If you can safely nuke an unavailable service, just use kubectl delete apiservice <service-name>.

Service Account Already Exists

It’s likely that you will receive this error if your re-install phase gave you any other errors. Because cert-manager does not fail atomically, meaning you can have some state changes even if the operation is ultimately a failure, there is a good chance that your overall state will be invalid when you are finally ready to install the newest cert-manager chart.

If you get a message about a service account already existing, check the Service & Ingress section to see if anything with cert-manager or certmanager in the name exists, and delete them. If you don’t see it there then welcome to the wonder of poor user experience, where a service exists but you can’t view it from the web UI. Thankfully this is simple to fix from the command-line.

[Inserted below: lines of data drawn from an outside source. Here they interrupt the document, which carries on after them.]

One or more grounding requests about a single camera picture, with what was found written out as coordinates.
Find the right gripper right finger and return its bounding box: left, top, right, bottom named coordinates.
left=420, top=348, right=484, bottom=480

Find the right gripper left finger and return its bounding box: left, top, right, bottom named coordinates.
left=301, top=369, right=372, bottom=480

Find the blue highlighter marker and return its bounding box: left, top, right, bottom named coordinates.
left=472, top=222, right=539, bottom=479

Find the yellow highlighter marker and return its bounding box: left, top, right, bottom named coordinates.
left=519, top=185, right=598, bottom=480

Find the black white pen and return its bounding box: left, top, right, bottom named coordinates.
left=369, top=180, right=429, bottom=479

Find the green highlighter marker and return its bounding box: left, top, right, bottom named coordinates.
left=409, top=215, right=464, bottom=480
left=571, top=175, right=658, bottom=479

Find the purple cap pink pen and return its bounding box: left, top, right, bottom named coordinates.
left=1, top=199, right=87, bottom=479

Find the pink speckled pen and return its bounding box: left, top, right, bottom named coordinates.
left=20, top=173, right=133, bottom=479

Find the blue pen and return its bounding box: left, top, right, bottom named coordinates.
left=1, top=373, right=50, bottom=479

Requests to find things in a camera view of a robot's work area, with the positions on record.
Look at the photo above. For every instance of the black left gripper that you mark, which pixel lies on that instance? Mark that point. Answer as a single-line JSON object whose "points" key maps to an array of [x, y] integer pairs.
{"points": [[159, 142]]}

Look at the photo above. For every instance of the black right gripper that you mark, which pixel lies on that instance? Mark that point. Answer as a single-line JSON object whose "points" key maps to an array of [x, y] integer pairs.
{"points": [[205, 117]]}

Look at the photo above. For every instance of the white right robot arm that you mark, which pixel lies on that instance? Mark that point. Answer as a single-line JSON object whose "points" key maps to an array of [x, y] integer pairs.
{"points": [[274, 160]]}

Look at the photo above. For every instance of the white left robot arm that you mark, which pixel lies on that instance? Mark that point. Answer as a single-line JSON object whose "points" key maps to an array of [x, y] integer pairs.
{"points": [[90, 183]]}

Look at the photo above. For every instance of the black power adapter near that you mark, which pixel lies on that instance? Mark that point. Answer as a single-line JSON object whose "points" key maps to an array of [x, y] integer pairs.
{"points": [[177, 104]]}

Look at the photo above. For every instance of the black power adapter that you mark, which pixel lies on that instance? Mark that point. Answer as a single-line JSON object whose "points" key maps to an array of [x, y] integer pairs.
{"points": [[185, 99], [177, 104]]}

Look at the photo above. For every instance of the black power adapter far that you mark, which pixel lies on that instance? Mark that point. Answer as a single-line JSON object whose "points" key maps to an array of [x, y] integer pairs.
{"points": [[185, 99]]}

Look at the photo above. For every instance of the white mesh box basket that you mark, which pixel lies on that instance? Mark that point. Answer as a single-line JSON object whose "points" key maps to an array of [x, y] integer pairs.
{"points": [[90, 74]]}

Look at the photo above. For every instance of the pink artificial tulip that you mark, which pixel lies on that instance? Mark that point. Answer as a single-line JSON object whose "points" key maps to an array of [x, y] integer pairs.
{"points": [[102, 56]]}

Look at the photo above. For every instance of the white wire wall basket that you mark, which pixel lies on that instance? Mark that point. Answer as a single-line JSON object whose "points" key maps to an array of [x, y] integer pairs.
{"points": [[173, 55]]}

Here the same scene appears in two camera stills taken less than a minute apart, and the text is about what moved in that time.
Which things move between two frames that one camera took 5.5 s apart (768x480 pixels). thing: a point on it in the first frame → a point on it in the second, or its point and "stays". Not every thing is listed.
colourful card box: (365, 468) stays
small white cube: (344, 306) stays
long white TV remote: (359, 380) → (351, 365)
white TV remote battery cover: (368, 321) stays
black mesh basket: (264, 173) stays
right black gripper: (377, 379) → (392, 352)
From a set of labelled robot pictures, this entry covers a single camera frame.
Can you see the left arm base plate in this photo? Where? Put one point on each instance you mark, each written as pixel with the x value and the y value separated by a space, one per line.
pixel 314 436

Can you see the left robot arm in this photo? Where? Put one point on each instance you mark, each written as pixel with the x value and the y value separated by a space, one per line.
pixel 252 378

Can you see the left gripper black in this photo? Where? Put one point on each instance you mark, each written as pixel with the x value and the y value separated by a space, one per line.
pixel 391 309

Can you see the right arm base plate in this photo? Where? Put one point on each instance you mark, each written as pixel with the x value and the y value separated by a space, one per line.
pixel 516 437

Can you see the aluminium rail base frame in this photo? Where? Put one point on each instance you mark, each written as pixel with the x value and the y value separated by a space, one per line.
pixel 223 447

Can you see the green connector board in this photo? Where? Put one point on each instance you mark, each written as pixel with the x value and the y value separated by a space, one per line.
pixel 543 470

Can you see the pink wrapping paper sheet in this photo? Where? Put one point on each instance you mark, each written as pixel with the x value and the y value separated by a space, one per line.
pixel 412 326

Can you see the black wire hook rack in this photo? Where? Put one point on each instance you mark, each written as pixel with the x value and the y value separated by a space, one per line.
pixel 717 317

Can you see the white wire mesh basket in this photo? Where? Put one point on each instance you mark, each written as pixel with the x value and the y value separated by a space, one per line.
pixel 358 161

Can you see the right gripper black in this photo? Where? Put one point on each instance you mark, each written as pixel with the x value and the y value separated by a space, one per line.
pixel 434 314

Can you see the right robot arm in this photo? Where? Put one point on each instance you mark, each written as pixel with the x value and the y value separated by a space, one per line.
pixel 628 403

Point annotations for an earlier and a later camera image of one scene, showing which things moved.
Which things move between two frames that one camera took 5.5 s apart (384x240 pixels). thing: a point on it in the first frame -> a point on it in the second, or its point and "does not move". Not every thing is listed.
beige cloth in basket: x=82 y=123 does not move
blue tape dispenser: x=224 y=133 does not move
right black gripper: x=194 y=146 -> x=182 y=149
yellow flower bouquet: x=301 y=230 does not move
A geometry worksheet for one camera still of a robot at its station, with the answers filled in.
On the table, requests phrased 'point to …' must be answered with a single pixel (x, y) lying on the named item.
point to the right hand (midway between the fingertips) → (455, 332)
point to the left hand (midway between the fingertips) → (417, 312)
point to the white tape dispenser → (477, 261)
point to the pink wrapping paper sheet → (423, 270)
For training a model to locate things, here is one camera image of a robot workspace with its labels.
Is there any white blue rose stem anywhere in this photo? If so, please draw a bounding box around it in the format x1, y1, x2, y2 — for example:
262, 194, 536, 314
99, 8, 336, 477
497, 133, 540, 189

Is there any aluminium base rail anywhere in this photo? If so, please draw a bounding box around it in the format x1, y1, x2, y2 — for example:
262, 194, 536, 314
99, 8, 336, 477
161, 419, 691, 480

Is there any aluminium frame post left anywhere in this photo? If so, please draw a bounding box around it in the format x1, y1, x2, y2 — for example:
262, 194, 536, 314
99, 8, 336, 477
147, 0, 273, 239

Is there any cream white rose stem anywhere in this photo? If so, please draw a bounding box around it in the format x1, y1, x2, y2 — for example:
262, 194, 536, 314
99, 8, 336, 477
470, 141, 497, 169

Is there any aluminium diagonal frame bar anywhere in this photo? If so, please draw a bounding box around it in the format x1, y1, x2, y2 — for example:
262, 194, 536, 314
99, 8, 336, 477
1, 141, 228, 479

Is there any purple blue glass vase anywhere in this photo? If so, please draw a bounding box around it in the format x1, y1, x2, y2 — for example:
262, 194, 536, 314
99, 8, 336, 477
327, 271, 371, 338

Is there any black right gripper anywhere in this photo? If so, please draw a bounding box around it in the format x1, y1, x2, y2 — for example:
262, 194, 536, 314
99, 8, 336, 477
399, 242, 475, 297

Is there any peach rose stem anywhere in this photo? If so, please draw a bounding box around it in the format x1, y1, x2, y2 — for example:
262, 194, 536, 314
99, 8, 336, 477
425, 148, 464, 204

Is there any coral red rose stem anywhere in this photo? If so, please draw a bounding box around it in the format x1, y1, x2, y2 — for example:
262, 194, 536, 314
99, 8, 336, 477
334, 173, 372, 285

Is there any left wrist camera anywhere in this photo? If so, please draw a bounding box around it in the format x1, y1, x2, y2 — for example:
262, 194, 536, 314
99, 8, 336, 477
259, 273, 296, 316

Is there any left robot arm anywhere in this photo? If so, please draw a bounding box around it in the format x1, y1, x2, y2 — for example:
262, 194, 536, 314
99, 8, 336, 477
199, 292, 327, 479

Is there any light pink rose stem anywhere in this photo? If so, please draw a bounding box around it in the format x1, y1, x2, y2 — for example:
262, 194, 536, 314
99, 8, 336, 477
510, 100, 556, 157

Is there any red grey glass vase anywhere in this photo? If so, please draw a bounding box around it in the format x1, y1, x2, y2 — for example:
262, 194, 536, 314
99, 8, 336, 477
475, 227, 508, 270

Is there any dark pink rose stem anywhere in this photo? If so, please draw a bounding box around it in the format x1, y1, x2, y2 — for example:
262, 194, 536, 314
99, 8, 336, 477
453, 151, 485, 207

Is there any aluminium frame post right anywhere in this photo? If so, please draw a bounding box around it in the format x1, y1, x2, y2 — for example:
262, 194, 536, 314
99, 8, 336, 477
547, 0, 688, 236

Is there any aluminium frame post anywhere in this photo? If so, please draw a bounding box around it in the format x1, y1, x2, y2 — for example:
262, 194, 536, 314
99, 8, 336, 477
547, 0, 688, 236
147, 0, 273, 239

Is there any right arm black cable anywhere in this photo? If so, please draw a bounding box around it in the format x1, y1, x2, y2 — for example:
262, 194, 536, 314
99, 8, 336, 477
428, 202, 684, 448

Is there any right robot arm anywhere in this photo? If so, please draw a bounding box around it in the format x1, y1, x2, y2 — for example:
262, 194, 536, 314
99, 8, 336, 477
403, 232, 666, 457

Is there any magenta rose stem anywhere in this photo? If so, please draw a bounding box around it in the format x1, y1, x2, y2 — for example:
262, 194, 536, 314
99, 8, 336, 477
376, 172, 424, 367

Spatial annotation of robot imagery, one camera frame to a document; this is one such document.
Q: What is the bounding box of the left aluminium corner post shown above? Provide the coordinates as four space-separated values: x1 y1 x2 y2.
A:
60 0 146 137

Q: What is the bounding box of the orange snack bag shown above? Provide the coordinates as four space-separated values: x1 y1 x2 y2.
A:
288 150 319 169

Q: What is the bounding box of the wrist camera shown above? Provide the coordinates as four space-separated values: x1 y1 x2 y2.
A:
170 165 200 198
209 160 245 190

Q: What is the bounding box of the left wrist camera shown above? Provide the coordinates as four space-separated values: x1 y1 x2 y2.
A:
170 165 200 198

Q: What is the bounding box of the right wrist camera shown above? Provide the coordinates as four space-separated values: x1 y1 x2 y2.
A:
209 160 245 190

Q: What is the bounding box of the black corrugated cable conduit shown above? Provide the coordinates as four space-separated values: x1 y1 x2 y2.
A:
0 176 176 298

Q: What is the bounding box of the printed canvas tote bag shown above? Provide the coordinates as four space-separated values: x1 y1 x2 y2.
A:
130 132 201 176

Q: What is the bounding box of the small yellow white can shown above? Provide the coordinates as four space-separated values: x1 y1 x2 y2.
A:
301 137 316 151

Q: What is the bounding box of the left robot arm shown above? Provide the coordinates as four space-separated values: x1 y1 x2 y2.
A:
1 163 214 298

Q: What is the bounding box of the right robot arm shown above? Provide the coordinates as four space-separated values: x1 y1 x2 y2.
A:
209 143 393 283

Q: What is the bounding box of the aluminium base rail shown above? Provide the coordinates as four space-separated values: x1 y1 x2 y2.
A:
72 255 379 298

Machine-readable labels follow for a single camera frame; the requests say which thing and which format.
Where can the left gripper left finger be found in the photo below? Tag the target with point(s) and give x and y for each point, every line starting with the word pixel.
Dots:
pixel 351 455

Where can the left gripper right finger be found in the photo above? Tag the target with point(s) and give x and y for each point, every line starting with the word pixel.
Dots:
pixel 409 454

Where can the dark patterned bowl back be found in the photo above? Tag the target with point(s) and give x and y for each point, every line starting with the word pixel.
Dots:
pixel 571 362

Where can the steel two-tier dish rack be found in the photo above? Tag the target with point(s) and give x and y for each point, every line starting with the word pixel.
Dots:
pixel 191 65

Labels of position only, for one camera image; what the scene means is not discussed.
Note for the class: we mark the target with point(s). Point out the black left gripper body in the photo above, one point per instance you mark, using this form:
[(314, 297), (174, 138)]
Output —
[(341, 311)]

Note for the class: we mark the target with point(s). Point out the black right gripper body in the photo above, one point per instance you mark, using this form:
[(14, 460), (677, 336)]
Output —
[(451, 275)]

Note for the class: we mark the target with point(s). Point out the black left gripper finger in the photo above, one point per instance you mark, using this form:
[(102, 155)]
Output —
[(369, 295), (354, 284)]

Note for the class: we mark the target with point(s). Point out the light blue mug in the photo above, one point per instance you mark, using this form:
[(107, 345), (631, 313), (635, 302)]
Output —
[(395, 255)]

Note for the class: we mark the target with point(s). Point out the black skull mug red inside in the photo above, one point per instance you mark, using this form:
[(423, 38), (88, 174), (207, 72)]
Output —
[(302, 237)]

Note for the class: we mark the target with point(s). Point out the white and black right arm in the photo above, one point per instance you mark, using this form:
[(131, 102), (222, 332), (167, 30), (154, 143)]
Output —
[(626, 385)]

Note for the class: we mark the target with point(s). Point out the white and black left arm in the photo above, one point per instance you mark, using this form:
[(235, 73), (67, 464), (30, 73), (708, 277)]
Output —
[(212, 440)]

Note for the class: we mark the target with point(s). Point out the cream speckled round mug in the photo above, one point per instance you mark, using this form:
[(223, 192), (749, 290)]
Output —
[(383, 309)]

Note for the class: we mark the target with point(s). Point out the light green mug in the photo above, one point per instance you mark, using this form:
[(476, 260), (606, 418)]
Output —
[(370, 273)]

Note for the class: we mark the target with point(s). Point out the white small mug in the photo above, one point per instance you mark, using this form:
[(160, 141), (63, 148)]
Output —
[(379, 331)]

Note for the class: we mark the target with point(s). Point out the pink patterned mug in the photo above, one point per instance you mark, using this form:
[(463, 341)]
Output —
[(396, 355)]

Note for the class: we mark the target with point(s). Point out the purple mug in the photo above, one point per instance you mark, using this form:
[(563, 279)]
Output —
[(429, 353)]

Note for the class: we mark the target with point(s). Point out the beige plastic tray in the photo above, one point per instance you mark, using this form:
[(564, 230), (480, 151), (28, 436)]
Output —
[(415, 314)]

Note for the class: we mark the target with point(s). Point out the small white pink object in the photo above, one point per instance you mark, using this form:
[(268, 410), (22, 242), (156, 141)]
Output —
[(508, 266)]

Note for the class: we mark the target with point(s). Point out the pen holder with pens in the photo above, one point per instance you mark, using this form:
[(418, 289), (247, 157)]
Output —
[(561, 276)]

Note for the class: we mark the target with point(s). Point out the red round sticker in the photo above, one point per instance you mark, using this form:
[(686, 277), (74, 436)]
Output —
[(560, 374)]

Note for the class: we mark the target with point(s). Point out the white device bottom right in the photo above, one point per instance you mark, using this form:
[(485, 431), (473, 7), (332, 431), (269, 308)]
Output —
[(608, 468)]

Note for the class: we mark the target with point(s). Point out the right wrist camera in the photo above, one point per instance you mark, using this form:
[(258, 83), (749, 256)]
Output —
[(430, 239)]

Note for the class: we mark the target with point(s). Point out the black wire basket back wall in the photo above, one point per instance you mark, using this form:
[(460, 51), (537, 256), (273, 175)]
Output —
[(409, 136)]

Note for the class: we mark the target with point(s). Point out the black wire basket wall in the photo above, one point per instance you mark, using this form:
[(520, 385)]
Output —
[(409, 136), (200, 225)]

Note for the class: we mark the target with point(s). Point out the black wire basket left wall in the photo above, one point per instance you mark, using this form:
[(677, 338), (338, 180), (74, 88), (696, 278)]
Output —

Similar to the Unavailable API Services problem, we’ll use kubectl get serviceaccount -n gitlab-managed-apps. The -n gitlab-managed-apps is very important, because anything related to cert-manager won’t be in the default namespace. If the output shows anything with cert-manager or certmanager in the name, use the following command to delete each service account one-by-one:

kubectl delete serviceaccount -n gitlab-managed-apps <service-name>

Done.

Continued Difficulty

Let’s say you did all that and you’re still getting errors. Do all the above to ensure you’ve got something akin to a clean slate, then do the following:

  1. Install cert-manager via GitLab’s interface.
  2. Check your GCP Kubernetes Workloads for the failed install-certmanager pod.
  3. Click on install-certmanager and look at the YAML tab.
  4. Copy the YAML that GitLab generated into a file in Cloud Shell (e.g. custom-install-certmanager.yaml).
  5. Modify the value for COMMAND_SCRIPT to the following:
value: |-
set -xeo pipefail
helm init --upgrade
helm repo add certmanager https://charts.jetstack.io
helm repo update
kubectl apply -f https://raw.githubusercontent.com/jetstack/cert-manager/release-0.12/deploy/manifests/00-crds.yaml --validate=false
kubectl label --overwrite namespace gitlab-managed-apps certmanager.k8s.io/disable-validation=true
helm del --purge certmanager --tls --tls-ca-cert /data/helm/certmanager/config/ca.pem --tls-cert /data/helm/certmanager/config/cert.pem --tls-key /data/helm/certmanager/config/key.pem
helm install certmanager/cert-manager --name certmanager --version v0.12.0 --tls --tls-ca-cert /data/helm/certmanager/config/ca.pem --tls-cert /data/helm/certmanager/config/cert.pem --tls-key /data/helm/certmanager/config/key.pem --set rbac.create\=true,rbac.enabled\=true --namespace gitlab-managed-apps -f /data/helm/certmanager/config/values.yaml
kubectl apply -f /data/helm/certmanager/config/cluster_issuer.yaml
  1. Use kubectl apply -f <file> to start a pod that will execute the installation.

You might fail on the helm del command if a release named certmanager does not already exist for some reason. If that’s the case, simply remove that line and try again.

Hopefully if you got this far in your own debugging you managed to find some solution from these lessons I learned. If not, then I wish you much luck.